» Prompt: Below this line is a listing that includes pictures. Copy exactly, and only, the lines from the one containing "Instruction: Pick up" through the one containing "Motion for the"; the pictures do not go in the copy.

Segment Start: Input data

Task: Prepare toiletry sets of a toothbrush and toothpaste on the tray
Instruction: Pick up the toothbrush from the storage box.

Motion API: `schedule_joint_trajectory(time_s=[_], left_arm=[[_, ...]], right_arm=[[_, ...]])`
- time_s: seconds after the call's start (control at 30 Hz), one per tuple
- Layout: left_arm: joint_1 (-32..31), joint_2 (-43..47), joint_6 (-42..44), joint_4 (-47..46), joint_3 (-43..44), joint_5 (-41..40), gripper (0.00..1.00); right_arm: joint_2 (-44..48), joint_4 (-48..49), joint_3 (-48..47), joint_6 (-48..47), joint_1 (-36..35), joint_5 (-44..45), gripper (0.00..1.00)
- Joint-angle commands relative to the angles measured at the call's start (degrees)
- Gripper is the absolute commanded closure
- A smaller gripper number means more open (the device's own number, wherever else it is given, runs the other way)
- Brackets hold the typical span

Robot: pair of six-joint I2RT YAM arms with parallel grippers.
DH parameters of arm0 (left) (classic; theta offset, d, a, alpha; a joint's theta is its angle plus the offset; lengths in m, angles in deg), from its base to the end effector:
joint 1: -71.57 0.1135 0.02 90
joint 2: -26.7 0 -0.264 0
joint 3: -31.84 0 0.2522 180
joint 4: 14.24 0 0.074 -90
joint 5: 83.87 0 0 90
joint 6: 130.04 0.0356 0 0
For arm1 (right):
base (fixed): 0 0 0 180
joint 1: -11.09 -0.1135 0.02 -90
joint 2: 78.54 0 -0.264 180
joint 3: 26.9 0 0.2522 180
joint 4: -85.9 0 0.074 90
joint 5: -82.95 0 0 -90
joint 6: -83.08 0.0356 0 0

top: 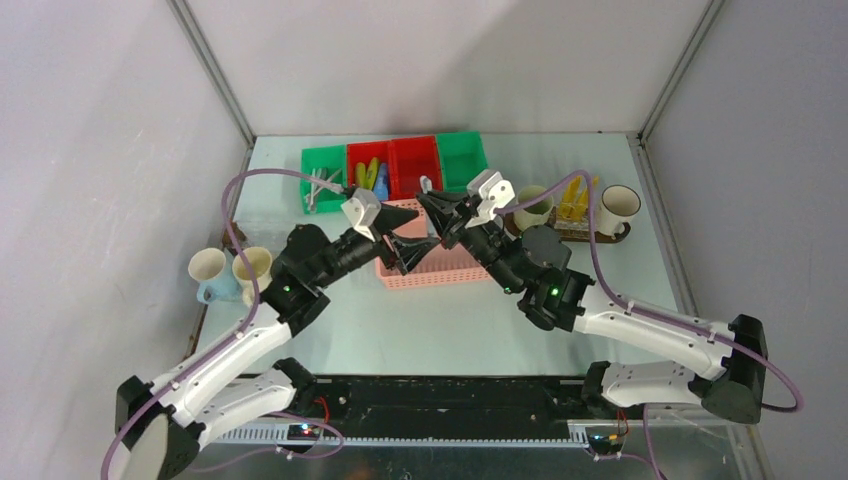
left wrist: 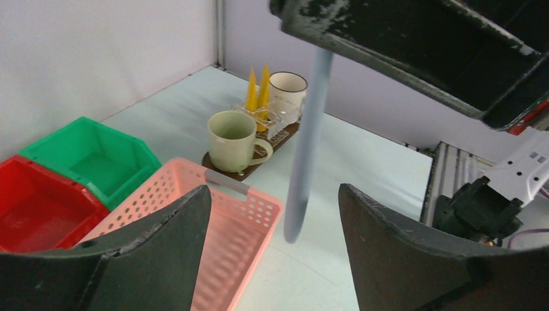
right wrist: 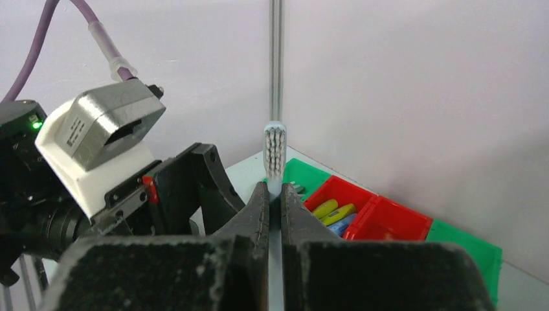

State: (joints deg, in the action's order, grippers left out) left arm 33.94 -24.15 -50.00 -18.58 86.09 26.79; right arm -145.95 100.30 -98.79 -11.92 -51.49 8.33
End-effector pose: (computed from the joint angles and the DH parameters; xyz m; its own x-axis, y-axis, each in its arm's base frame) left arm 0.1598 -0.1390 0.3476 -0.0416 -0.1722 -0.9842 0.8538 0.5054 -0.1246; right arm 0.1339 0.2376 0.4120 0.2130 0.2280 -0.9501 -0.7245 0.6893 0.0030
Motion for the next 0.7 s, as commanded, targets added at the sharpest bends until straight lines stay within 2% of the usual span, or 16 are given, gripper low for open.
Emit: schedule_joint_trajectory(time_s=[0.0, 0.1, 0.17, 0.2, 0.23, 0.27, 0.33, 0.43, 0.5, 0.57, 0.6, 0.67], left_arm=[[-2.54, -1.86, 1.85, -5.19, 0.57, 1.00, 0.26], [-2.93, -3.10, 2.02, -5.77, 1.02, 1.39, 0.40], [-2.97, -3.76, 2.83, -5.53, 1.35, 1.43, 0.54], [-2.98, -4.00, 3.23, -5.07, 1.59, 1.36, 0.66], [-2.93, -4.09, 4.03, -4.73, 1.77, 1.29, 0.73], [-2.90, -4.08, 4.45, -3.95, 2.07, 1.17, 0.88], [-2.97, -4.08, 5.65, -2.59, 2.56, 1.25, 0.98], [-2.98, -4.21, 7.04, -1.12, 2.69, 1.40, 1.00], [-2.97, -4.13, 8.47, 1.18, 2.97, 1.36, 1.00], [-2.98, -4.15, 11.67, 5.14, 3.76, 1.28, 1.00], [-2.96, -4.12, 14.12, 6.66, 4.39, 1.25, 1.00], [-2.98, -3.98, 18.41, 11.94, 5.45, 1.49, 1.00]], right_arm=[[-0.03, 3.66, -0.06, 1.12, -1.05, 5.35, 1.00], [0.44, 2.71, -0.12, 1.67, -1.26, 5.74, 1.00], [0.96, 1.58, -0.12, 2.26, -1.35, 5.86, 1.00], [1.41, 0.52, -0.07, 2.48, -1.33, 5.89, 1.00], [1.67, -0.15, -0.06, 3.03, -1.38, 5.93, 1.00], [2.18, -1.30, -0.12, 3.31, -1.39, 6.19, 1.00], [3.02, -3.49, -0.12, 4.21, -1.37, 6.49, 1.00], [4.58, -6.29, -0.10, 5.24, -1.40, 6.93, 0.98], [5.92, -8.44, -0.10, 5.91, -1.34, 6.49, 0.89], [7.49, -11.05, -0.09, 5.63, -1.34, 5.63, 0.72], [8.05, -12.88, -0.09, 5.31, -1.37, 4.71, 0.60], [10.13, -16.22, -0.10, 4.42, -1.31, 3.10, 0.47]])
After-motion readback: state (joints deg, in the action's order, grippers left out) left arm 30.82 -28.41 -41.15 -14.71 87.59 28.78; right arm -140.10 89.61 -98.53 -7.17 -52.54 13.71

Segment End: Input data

» Solved problem:
Instruction: Pick up the toothbrush from the storage box.

Motion API: `schedule_joint_trajectory(time_s=[_], left_arm=[[_, ...]], right_arm=[[_, ...]])`
- time_s: seconds after the call's start (control at 30 Hz), one per tuple
- Layout: left_arm: joint_1 (-32..31), joint_2 (-43..47), joint_6 (-42..44), joint_4 (-47..46), joint_3 (-43..44), joint_5 (-41..40), gripper (0.00..1.00); right_arm: joint_2 (-44..48), joint_4 (-48..49), joint_3 (-48..47), joint_6 (-48..47), joint_1 (-36..35), joint_5 (-44..45), gripper (0.00..1.00)
- Joint-angle commands relative to the angles measured at the call's start (degrees)
- Gripper is the absolute commanded closure
- A smaller gripper number means more open (the device's own number, wherever else it is given, runs the other way)
- Brackets hold the typical span

Robot: pair of six-joint I2RT YAM arms with parallel grippers.
DH parameters of arm0 (left) (classic; theta offset, d, a, alpha; a joint's theta is its angle plus the offset; lengths in m, angles in deg), from its base to the end effector:
joint 1: -71.57 0.1135 0.02 90
joint 2: -26.7 0 -0.264 0
joint 3: -31.84 0 0.2522 180
joint 4: 14.24 0 0.074 -90
joint 5: 83.87 0 0 90
joint 6: 130.04 0.0356 0 0
For arm1 (right):
base (fixed): 0 0 0 180
joint 1: -11.09 -0.1135 0.02 -90
joint 2: 78.54 0 -0.264 180
joint 3: 26.9 0 0.2522 180
joint 4: -85.9 0 0.074 90
joint 5: -82.95 0 0 -90
joint 6: -83.08 0.0356 0 0

top: 
left wrist: 
right wrist: 

State: (joints deg, in the action's order, grippers left out) left arm 33.94 -24.15 -50.00 -18.58 86.09 26.79; right arm -145.95 100.30 -98.79 -11.92 -51.49 8.33
End-effector pose: (computed from the joint angles and the DH parameters; xyz m; its own x-axis, y-axis, each in its arm's base frame) left arm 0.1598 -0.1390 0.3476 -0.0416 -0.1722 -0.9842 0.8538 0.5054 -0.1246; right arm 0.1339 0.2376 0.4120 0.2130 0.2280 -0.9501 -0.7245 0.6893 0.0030
Motion for the next 0.7 s, as commanded, targets added at the sharpest bends until straight lines stay within 2% of the usual span, or 16 are given, gripper low for open.

The exercise is done; no more work remains.